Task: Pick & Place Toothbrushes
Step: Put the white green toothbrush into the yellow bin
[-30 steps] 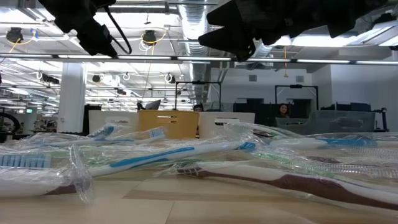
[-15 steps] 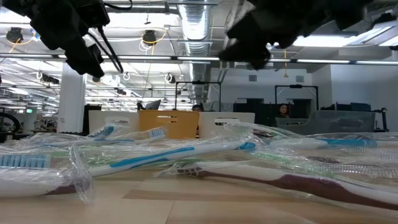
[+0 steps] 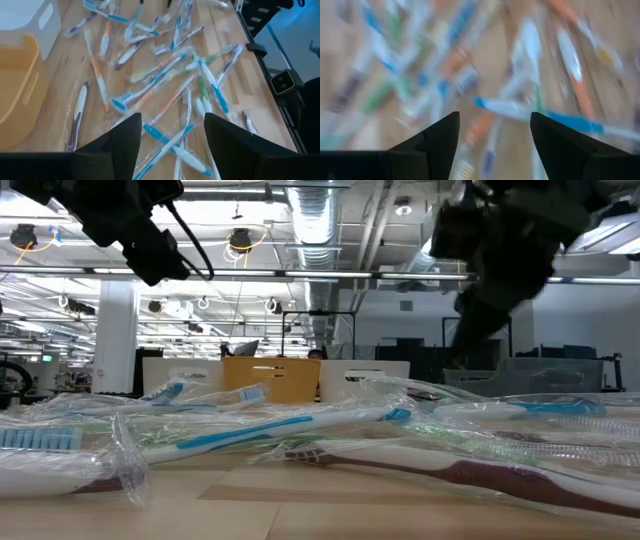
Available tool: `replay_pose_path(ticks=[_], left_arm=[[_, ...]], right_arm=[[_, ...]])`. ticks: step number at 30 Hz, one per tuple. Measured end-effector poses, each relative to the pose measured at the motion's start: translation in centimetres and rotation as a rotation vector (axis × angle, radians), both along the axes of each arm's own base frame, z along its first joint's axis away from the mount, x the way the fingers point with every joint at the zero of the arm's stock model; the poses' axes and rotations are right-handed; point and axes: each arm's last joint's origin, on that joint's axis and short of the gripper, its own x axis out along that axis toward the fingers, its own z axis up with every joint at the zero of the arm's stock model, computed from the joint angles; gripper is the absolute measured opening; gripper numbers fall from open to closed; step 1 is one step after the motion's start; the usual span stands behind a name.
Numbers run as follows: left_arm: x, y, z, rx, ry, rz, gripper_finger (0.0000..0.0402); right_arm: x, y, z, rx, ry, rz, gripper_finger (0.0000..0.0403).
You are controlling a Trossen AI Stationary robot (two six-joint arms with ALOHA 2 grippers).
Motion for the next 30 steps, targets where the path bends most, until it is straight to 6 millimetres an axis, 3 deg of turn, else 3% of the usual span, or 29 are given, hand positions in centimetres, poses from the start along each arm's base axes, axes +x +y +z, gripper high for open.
replay_pose_path(ticks=[5, 14, 19, 30], left_arm=[[0.0, 0.0, 0.0, 0.001, -0.002, -0.001, 0.0209], [0.1, 0.0, 0.1, -0.002, -0.016, -0.001, 0.0209], [0.1, 0.0, 0.2, -0.003, -0.021, -0.001, 0.0209], [0.1, 0.0, 0.2, -0.004, -0.024, -0.001, 0.0209]], right_arm=[[-0.3, -0.9, -2.4, -0.066, 0.183, -0.046, 0.0238], [0.4, -1.5, -4.9, -0.075, 0.277, -0.088, 0.0238], [0.4, -1.4, -5.1, -0.073, 0.285, -0.086, 0.0226], [0.4, -1.4, -5.1, -0.074, 0.278, -0.085, 0.0151]])
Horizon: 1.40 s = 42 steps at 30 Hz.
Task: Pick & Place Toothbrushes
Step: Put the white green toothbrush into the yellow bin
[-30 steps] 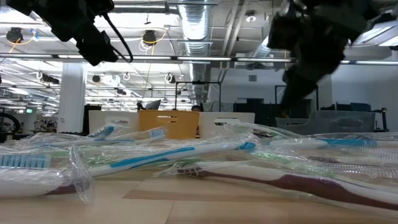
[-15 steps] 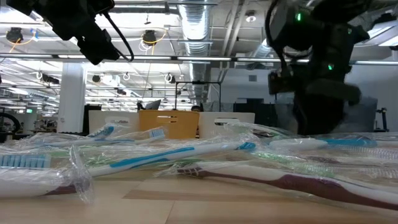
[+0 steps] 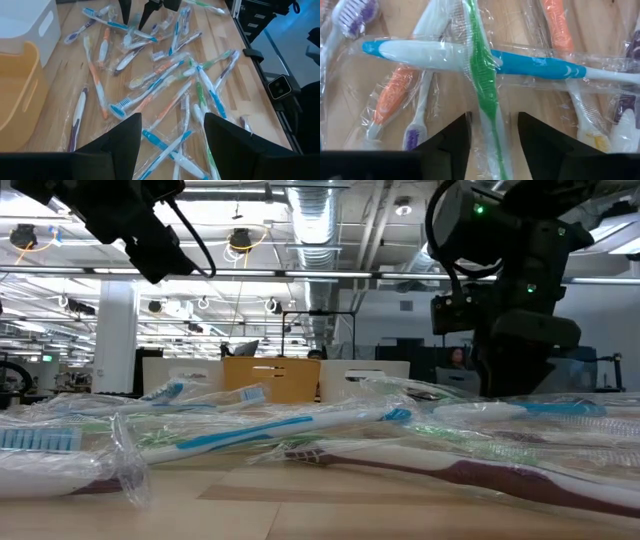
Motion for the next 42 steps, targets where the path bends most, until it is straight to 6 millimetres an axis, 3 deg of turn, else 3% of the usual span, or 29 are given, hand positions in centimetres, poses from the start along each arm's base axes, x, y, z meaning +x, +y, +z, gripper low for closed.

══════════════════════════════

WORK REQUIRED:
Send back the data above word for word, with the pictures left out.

REPLY:
Task: Pick & Place Toothbrushes
Step: Put the white green toothbrush into the yellow bin
[-30 steps] 
[-15 steps] 
[+0 steps] 
Available tool: `replay_pose_path(ticks=[_], left_arm=[[_, ...]], right_arm=[[_, ...]])`. ticks: step number at 30 Hz, one per tuple. Measured end-effector poses, each relative to the pose measured at the motion's start: translation in centimetres and rotation as a rotation vector (axis × angle, radians), both along the axes of each arm's own base frame, z along its first joint's axis away from the mount, x the way the fingers point with every joint at the zero of the arm's stock model; the poses' axes and rotations are right-handed; point and axes: each arm's last joint's origin, on that joint's axis and short of the gripper, its own x axis out along that axis toward the fingers, its own z axis up with every joint at the zero of the arm's stock model, computed from the joint angles; gripper is the absolute measured opening; gripper numbers fall from open to closed; step 1 is one step after the motion's start; the usual span stands behind a name.
Numbers run as follows: left_arm: x, y, z, rx, ry, rz, gripper_finger (0.0000..0.0402); right_arm: x, y, z, rx, ry, rz, gripper_finger (0.0000..0.0403).
You are controlling a Trossen AI Stationary robot (two six-joint arms with ALOHA 2 grippers).
Motion for the next 30 steps, targets where the path bends most, until it is straight to 6 millimetres an axis, 3 deg of turn, else 3% of the usual span, or 29 are given, hand positions in centimetres, poses from the start along each arm's base axes, axes +x +y +z, gripper high for open.
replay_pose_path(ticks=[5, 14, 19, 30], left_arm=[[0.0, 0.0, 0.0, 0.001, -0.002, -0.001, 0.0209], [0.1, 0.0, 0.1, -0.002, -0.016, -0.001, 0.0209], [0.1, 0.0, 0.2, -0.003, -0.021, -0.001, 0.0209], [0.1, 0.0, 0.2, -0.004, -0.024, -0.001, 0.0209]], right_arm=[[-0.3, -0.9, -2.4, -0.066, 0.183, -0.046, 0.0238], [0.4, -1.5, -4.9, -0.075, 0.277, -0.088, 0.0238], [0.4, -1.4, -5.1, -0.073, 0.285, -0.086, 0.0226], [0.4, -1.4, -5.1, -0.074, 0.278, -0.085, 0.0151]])
Horizon: 1.40 s = 42 steps at 30 Hz.
Task: Pick & Place Toothbrushes
Step: Put the white green toothbrush into the yellow bin
[-30 steps] 
[-15 steps] 
[+0 steps] 
Motion for the next 42 steps, targets where the path bends most, until it is straight to 6 millimetres an axis, 3 deg of turn, else 3% of the usual span, or 29 are given, hand positions in centimetres, poses from the start along each arm's base axes, x, y, z meaning +x, +y, +z, gripper low for closed.

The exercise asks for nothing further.